WORK TASK – Nothing should change. Output the data exactly.

(DATA SUPPLIED begins)

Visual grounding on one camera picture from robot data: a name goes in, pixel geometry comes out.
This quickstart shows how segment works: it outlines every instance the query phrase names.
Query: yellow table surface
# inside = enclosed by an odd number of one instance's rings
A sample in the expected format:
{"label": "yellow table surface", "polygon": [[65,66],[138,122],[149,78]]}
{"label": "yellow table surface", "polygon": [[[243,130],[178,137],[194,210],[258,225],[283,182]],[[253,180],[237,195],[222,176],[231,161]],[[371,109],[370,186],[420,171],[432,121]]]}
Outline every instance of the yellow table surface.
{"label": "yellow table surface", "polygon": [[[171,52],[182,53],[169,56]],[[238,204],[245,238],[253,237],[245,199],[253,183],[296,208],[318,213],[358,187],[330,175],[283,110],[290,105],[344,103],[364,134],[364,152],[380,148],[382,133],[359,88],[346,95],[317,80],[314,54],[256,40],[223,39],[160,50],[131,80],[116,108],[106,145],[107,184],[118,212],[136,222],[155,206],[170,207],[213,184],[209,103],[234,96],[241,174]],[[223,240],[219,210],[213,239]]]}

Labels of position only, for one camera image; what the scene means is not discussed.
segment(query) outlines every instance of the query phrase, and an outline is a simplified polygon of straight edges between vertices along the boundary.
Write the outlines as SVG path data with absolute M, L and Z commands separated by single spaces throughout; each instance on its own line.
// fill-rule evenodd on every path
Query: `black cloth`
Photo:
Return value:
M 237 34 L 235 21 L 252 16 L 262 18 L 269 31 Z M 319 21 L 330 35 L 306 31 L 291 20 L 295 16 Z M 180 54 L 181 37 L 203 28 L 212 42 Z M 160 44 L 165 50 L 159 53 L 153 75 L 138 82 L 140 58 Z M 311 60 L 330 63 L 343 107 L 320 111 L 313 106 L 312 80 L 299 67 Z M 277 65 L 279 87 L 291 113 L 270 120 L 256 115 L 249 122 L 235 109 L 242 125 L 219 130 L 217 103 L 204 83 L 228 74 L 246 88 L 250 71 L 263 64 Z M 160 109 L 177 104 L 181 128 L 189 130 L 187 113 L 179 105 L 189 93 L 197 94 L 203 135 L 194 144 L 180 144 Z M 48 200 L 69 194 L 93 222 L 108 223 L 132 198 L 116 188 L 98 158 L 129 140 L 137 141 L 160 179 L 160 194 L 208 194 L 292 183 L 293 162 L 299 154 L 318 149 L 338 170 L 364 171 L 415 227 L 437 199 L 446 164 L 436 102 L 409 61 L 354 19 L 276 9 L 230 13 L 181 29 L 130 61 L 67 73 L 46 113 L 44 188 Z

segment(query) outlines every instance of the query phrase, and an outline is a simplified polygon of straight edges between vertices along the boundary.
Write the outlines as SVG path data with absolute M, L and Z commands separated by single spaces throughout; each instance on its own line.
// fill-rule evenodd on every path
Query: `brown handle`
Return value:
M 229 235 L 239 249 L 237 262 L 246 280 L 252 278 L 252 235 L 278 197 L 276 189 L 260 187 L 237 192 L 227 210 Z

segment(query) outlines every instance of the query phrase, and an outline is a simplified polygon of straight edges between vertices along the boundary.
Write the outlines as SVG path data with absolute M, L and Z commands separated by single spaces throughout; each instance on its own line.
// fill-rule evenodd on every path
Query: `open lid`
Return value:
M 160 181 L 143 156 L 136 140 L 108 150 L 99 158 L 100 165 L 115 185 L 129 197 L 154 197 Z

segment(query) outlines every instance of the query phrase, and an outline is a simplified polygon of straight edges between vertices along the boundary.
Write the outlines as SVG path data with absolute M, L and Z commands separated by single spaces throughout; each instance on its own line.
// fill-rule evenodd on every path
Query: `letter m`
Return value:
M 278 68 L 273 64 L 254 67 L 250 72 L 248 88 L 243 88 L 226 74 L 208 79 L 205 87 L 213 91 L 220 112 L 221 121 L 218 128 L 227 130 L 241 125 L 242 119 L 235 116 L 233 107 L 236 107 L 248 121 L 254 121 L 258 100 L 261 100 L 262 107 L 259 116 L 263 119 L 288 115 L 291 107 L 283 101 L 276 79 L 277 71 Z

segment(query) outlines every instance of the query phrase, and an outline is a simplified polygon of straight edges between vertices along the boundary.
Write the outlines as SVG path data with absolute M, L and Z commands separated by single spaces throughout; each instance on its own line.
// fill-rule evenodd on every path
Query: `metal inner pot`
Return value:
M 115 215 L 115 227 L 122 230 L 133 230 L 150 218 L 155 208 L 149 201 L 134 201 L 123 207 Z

(DATA SUPPLIED ends)

SOLUTION FOR THIS PROBLEM –
Visual grounding on one camera picture from robot data: a name goes in, pixel geometry comes out.
This quickstart shows how segment works: it outlines every instance the query phrase names.
Query: yellow table surface
# inside = enclosed by an odd number of one instance's rings
A sample in the expected format:
{"label": "yellow table surface", "polygon": [[65,66],[138,122],[149,78]]}
{"label": "yellow table surface", "polygon": [[[243,130],[178,137],[194,210],[258,225],[283,182]],[[253,180],[237,195],[222,176],[231,161]],[[371,109],[370,186],[420,171],[432,121]]]}
Outline every instance of the yellow table surface.
{"label": "yellow table surface", "polygon": [[[171,52],[182,53],[169,56]],[[238,204],[245,238],[253,237],[245,199],[253,183],[296,208],[318,213],[358,187],[330,175],[283,110],[290,105],[344,103],[364,134],[364,152],[380,148],[382,133],[359,88],[346,95],[317,80],[314,54],[256,40],[223,39],[160,50],[131,80],[116,108],[106,145],[107,184],[118,212],[136,222],[155,206],[170,207],[213,184],[209,103],[234,96],[241,174]],[[223,240],[219,210],[213,239]]]}

Labels of position only, for one camera image; what the scene means is not discussed.
segment(query) outlines every instance of the query phrase, and an outline is a simplified polygon of straight edges between vertices along the boundary.
Write the outlines as SVG path data with absolute M, L and Z commands separated by single spaces throughout; each instance on its own line.
// fill-rule evenodd on every path
Query: `black cloth`
Photo:
Return value:
M 237 34 L 235 21 L 252 16 L 262 18 L 269 31 Z M 319 21 L 330 35 L 306 31 L 291 20 L 295 16 Z M 180 54 L 181 37 L 203 28 L 212 42 Z M 160 44 L 165 50 L 159 53 L 153 75 L 138 82 L 140 58 Z M 311 60 L 330 63 L 343 107 L 320 111 L 313 106 L 312 80 L 299 67 Z M 277 65 L 279 87 L 291 113 L 270 120 L 256 115 L 249 122 L 235 109 L 242 125 L 219 130 L 217 103 L 204 83 L 228 74 L 246 88 L 250 71 L 263 64 Z M 160 109 L 177 104 L 181 128 L 189 130 L 187 113 L 179 105 L 189 93 L 197 94 L 203 135 L 194 144 L 180 144 Z M 48 200 L 69 194 L 93 222 L 108 223 L 132 198 L 116 188 L 98 158 L 129 140 L 137 141 L 160 179 L 160 194 L 208 194 L 292 183 L 293 162 L 299 154 L 318 149 L 338 170 L 364 171 L 415 227 L 437 199 L 446 164 L 436 102 L 409 61 L 354 19 L 276 9 L 230 13 L 181 29 L 130 61 L 67 73 L 46 113 L 44 188 Z

segment(query) outlines every instance of the query phrase, and an outline is a simplified polygon of straight edges between vertices along the boundary.
Write the outlines as SVG path data with absolute M, L and Z commands separated by single spaces throughout; each instance on its own line.
// fill-rule evenodd on every path
Query: `brown handle`
Return value:
M 229 235 L 239 249 L 237 262 L 246 280 L 252 278 L 252 235 L 278 197 L 276 189 L 260 187 L 237 192 L 227 210 Z

segment(query) outlines every instance of the query phrase, and an outline is a simplified polygon of straight edges between vertices along the boundary.
Write the outlines as SVG path data with absolute M, L and Z commands separated by single spaces throughout; each instance on its own line.
// fill-rule evenodd on every path
Query: `open lid`
Return value:
M 160 181 L 143 156 L 136 140 L 108 150 L 99 158 L 100 165 L 115 185 L 129 197 L 154 197 Z

segment(query) outlines every instance of the query phrase, and an outline is a simplified polygon of straight edges between vertices along the boundary.
Write the outlines as SVG path data with absolute M, L and Z commands separated by single spaces throughout; each instance on its own line.
// fill-rule evenodd on every path
Query: `letter m`
Return value:
M 278 68 L 273 64 L 254 67 L 250 72 L 248 88 L 243 88 L 226 74 L 208 79 L 205 87 L 213 91 L 220 112 L 221 121 L 218 128 L 227 130 L 241 125 L 242 119 L 235 116 L 233 107 L 236 107 L 248 121 L 254 121 L 258 100 L 261 100 L 262 107 L 259 116 L 263 119 L 288 115 L 291 107 L 283 101 L 276 79 L 277 71 Z

segment(query) outlines every instance of the query phrase, and an outline is a simplified polygon of straight edges between vertices along the boundary.
Write the outlines as SVG path data with absolute M, L and Z commands separated by single spaces throughout; each instance on its own line.
// fill-rule evenodd on every path
Query: `metal inner pot`
Return value:
M 115 215 L 115 227 L 122 230 L 133 230 L 150 218 L 155 208 L 149 201 L 134 201 L 123 207 Z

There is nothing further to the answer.